Certo, è fondata la critica sul doppio comportamento di Marchionne. Negli Usa, il manager si è impegnato a raggiungere obiettivi ben definiti nell’ambito di un progetto di rilancio da sottoporre al giudizio del mercato. In Italia, al contrario, Fabbrica Italia resta un puzzle da sistemare, in cui non si capisce l’ordine dei vari pezzi che dovranno comporre il quadro. Ma negli Stati Uniti, può obiettare Marchionne, i suoi interlocutori sapevano cosa volevano, compresi i sacrifici necessari per raggiungere l’obiettivo. Su quel piano, l’Uaw, il sindacato che ha scambiato l’impegno a non scioperare e ad accettare salari d’ingresso dimezzati per il salvataggio dell’azienda, si è dimostrata un interlocutore credibile che non ha speso un solo giorno a contestare l’accordo, una volta firmato.
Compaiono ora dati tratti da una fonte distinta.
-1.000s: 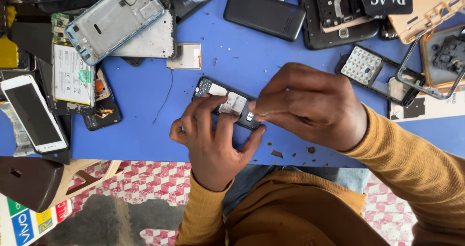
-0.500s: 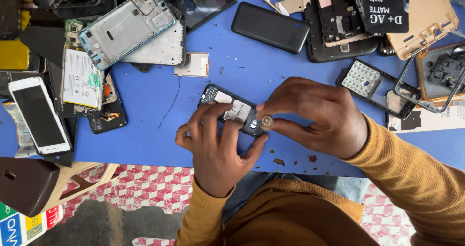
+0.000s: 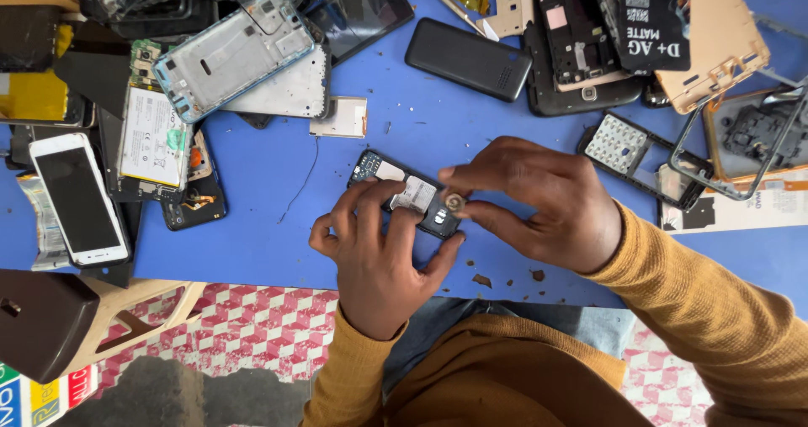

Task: The person uses a screwdriver to remove screws from the back of a mobile phone, then separates the back cover and internal components. The person continues to unscrew and separate parts of the phone's internal assembly on a cluttered workbench.

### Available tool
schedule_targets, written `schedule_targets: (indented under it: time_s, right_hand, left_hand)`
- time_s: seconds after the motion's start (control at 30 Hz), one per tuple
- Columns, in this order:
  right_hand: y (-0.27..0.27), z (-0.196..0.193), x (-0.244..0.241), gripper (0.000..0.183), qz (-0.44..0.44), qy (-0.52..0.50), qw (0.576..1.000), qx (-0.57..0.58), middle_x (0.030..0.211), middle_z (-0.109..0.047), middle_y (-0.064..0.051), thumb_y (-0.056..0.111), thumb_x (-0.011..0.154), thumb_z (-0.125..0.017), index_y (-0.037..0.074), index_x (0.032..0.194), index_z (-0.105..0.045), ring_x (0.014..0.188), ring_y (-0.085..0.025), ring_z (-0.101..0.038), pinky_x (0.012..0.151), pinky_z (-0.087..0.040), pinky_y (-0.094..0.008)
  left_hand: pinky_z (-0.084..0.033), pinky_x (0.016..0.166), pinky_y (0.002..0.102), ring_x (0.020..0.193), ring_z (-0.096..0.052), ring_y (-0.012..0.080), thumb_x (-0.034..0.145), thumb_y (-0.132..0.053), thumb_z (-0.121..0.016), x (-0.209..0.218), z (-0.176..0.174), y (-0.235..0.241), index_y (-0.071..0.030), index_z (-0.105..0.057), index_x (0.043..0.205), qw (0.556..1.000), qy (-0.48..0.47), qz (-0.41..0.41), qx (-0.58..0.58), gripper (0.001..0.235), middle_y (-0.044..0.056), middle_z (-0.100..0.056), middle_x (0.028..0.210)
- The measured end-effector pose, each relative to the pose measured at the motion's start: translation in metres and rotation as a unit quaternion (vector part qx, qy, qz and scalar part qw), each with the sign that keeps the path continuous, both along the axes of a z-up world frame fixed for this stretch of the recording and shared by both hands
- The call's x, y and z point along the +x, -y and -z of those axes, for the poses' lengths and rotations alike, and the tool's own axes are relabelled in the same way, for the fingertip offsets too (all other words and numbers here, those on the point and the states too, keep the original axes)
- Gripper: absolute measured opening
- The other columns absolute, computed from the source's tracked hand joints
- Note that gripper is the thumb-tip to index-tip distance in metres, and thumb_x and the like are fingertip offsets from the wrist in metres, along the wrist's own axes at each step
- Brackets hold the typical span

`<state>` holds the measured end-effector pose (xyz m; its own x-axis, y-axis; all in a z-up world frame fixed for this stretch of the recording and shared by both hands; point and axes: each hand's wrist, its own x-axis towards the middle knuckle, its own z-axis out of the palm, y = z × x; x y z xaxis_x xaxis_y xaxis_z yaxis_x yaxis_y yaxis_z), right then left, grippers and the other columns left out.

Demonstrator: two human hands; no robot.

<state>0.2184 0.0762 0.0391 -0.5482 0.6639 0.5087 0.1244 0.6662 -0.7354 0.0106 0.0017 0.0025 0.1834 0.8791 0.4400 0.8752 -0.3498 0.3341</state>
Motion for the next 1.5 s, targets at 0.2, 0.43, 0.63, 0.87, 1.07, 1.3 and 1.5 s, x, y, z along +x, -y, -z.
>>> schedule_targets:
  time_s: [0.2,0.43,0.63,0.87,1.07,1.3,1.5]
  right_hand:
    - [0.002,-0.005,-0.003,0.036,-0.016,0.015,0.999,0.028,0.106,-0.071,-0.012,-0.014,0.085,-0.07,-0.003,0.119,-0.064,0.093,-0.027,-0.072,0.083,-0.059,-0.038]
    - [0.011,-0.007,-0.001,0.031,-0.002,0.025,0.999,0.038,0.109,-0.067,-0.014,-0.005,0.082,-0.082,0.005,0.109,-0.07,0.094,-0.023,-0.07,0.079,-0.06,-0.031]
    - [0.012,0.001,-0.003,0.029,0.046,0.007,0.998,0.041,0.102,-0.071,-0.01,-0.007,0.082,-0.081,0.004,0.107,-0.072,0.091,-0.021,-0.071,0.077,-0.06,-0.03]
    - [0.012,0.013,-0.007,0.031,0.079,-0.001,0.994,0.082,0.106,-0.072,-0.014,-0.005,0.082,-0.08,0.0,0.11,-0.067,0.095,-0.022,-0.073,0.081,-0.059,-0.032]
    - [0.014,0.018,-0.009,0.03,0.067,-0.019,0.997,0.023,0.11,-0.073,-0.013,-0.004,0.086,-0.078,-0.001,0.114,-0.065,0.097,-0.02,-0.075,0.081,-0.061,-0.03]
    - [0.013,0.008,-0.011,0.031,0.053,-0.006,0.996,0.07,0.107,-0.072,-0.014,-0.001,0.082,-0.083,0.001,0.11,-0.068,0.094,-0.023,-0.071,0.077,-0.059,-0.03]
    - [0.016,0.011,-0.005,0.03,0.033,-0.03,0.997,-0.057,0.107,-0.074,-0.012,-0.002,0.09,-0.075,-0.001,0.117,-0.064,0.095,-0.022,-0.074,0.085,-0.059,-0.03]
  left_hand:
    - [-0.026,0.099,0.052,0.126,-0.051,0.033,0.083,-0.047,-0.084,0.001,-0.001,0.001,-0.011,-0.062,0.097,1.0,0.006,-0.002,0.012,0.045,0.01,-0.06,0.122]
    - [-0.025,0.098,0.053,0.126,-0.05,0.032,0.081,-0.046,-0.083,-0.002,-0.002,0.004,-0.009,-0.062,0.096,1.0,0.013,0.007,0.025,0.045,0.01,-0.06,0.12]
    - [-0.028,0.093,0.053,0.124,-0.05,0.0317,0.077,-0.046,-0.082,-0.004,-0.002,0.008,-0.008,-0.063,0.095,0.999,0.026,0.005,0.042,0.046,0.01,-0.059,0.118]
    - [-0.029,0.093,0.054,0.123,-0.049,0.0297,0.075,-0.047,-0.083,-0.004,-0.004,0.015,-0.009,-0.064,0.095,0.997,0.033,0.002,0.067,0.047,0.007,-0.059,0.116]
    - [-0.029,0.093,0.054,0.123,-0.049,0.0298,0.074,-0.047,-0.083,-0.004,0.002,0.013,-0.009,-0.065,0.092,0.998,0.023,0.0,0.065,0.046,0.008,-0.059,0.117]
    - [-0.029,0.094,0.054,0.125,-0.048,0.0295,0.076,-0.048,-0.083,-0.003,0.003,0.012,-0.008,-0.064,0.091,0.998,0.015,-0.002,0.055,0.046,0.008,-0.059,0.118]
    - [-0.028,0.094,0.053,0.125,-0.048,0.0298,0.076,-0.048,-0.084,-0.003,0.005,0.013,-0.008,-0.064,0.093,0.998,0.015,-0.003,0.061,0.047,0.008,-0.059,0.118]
In Italia, non c’è stata una chiarezza paragonabile. Anzi, si è fatto a gara per demolire la credibilità dei prodotti Fiat, per “punire” l’azienda, rea di non rispondere a rapporti di forza che ormai appartengono al passato, senza affrontare il tema del lavoro che cambia, anche a costo di infrangere tabù.
Prendiamo il caso dell’ex Bertone, azienda ferma da sei (sei!) anni. Possibile che sia così difficile convincere operai in cassa integrazione da così tanto tempo ad accettare le condizioni di altri lavoratori per riprendere il lavoro? Possibile, anzi comprensibile perché, in questi anni, buona parte di questi operai ha trovato altre sistemazioni part time (naturalmente in nero) per integrare la cassa integrazione. Possibile, perché in questo lasso di tempo i lavoratori sono invecchiati, con uno stato di salute che sconsiglia l’eventuale lavoro notturno o turnazioni scomode, e con l’obiettivo della pensione a portata di mano.
Non sarebbe il caso di favorire, come a Detroit, l’innesto di forze di lavoro più giovani, magari con un salario d’ingresso a tempo determinato più competitivo? Forse non è la soluzione più equa o più efficace. Ma sarebbe il caso, almeno, di parlarne. Senza tirare in ballo la Costituzione, per favore.
Nell’attesa la Fiat va avanti per la sua strada, che è sempre meno italiana. Mica per un piano diabolico del capitale. Ma per convenienza e per necessità. Come si conviene a chi fa industria.